What to do: Give again, word for word, each line below starting at the one that contains "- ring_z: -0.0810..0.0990" and ending at the one that contains "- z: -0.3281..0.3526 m".

Dataset section:
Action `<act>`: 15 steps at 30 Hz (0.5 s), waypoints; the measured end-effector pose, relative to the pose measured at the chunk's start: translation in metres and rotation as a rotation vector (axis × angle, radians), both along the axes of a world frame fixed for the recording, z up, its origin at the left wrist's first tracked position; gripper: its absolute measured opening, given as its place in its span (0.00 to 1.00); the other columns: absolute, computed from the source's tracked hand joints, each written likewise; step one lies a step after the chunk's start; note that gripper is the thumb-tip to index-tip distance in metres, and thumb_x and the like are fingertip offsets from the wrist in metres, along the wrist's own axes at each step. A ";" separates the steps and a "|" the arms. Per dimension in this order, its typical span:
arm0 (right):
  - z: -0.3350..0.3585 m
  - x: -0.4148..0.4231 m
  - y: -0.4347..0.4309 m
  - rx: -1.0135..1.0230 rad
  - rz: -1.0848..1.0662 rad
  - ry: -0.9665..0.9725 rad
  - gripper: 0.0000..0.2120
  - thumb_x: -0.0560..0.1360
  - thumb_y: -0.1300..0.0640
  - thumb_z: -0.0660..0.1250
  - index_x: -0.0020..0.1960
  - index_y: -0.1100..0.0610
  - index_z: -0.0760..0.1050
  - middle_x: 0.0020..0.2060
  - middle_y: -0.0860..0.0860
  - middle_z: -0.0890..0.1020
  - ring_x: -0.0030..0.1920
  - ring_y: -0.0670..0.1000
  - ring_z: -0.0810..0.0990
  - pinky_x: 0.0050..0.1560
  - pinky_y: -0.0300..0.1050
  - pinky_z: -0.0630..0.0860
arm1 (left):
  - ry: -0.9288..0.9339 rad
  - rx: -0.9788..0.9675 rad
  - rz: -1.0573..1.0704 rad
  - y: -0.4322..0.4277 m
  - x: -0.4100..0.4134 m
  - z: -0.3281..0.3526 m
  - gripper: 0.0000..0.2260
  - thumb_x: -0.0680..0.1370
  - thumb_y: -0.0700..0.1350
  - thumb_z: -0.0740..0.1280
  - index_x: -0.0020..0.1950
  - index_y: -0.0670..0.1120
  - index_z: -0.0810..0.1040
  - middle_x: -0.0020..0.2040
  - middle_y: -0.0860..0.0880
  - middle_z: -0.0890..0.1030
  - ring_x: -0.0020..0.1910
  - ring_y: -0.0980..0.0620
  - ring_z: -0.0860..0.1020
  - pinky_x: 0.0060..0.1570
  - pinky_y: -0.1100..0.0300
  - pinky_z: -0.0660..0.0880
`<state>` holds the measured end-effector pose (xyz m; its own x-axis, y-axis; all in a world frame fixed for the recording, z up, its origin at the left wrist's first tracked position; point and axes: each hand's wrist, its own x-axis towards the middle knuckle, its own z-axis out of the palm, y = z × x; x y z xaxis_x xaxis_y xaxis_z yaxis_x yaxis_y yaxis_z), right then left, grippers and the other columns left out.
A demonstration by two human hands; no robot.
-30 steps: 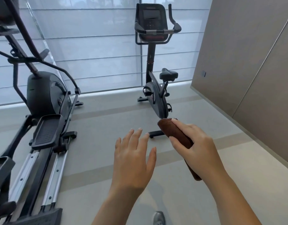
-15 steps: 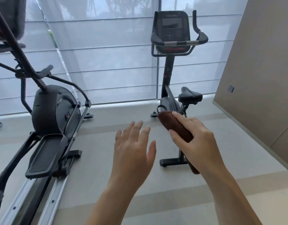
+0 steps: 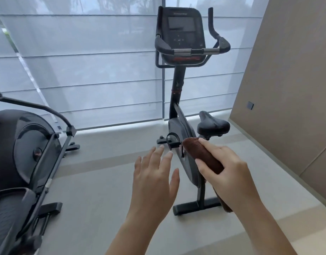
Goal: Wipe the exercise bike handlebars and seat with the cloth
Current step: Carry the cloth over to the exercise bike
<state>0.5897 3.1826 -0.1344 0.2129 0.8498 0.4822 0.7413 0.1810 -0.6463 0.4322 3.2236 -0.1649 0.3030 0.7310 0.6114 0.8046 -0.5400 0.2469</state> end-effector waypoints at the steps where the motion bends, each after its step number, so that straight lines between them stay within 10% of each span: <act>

Expected output:
  - ring_z: -0.0810..0.0990
  - pinky_x: 0.0050..0.1560
  - pinky_y: -0.0300..0.1050
  - pinky_z: -0.0630..0.0860
arm1 (left):
  - ry: -0.9288..0.9339 rad
  - rx: -0.9788..0.9675 rad
  - rz: -1.0573..1.0704 rad
  - y: -0.4322..0.4277 m
  - x: -0.4100..0.4134 m
  - z: -0.3281..0.3526 m

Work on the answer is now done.